• Activity:
Work out how many lines in the material beneath contain "metal". Give only that number.

• Material for this exercise:

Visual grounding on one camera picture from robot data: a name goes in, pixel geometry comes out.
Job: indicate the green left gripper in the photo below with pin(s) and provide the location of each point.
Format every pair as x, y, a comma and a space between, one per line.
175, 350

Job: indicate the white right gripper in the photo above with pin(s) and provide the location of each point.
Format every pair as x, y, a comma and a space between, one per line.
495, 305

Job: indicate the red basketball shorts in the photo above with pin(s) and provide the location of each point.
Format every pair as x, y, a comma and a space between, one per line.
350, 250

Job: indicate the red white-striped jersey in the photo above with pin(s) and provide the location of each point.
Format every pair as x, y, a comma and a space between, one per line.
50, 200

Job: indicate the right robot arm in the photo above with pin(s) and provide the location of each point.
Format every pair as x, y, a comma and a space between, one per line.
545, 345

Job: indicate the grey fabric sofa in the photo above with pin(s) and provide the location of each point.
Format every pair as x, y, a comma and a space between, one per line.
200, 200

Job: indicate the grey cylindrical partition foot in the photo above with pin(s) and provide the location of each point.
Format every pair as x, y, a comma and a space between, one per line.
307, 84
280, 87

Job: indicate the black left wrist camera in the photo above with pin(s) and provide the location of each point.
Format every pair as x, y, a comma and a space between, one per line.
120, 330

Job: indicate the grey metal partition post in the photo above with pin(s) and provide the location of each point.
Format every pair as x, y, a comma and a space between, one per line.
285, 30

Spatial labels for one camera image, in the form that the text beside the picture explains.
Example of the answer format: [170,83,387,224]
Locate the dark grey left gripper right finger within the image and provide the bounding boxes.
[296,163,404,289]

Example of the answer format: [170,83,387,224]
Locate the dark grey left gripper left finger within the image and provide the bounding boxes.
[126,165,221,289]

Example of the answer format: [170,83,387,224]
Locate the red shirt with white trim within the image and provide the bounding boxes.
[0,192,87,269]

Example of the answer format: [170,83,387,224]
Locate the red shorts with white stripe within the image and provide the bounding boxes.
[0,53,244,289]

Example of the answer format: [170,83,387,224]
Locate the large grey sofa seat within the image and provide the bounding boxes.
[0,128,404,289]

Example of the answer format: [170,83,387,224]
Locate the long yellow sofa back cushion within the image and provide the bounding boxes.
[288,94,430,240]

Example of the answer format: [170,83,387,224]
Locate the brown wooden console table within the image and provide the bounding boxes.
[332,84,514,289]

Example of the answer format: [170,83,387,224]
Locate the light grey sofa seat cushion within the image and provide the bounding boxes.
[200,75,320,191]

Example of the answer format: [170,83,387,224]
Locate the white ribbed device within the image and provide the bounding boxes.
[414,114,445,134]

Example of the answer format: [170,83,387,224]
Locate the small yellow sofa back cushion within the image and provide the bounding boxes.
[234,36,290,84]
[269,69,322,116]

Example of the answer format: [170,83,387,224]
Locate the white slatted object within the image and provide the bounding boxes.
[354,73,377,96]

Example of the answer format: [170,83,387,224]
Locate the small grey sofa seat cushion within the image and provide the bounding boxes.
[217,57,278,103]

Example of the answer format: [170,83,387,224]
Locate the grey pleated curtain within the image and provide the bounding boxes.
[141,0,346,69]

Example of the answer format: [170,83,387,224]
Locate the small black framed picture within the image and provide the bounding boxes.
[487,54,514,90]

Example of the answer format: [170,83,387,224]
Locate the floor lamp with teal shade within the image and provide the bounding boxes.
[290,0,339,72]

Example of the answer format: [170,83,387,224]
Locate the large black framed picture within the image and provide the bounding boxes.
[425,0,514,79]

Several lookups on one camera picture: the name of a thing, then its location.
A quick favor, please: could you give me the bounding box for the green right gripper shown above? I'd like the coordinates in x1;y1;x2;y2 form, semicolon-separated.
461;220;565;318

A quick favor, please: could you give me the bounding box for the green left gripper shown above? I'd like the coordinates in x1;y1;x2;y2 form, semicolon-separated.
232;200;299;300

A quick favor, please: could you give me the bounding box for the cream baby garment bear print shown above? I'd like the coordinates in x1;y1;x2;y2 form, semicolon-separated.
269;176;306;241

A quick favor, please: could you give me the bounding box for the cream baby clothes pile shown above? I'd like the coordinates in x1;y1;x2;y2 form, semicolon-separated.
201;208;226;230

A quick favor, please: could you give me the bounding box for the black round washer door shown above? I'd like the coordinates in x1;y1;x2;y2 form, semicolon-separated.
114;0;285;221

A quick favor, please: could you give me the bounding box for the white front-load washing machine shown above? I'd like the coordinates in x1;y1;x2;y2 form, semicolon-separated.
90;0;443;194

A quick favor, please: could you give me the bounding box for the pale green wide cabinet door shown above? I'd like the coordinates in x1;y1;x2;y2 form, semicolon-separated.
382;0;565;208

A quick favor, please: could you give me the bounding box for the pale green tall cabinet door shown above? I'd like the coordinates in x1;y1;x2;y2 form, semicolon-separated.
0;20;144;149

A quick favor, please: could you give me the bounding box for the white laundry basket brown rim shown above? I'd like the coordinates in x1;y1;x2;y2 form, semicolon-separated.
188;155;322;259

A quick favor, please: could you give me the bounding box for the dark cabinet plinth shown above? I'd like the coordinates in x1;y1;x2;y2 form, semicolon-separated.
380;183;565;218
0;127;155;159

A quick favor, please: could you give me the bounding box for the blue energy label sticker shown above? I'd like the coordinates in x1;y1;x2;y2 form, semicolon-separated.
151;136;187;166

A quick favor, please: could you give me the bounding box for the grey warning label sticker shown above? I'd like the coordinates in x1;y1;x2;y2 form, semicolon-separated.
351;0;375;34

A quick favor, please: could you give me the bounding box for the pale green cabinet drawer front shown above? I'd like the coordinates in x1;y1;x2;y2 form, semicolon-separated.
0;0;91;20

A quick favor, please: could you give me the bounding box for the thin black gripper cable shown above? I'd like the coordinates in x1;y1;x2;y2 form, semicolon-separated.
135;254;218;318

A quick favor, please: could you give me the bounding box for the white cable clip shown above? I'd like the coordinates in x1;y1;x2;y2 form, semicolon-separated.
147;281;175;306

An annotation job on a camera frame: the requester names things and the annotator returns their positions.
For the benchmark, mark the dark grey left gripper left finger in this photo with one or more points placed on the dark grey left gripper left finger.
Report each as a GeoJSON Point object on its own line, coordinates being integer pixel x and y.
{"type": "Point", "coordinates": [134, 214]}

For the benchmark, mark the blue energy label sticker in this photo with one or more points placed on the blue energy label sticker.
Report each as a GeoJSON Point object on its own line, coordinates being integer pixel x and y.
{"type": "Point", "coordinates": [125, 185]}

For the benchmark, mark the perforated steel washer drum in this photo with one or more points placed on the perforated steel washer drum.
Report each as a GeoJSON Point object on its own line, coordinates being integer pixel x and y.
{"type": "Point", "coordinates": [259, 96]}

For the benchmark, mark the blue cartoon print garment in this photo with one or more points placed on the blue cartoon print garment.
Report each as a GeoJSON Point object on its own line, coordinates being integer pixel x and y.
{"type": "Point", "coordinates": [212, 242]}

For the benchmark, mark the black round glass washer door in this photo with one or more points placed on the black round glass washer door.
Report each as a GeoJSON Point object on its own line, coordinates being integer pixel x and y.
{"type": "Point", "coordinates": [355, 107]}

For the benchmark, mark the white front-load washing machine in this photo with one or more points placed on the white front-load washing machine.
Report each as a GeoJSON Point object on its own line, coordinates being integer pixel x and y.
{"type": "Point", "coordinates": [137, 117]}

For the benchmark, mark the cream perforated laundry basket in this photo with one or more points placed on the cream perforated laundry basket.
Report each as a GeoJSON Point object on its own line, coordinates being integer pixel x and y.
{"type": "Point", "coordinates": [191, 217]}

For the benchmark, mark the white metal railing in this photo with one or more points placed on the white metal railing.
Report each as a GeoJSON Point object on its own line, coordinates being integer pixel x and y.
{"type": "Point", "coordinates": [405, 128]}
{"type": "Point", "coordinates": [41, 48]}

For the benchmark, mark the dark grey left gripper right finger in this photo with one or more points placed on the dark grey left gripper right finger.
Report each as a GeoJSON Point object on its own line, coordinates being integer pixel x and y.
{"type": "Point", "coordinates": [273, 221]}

• Written answer:
2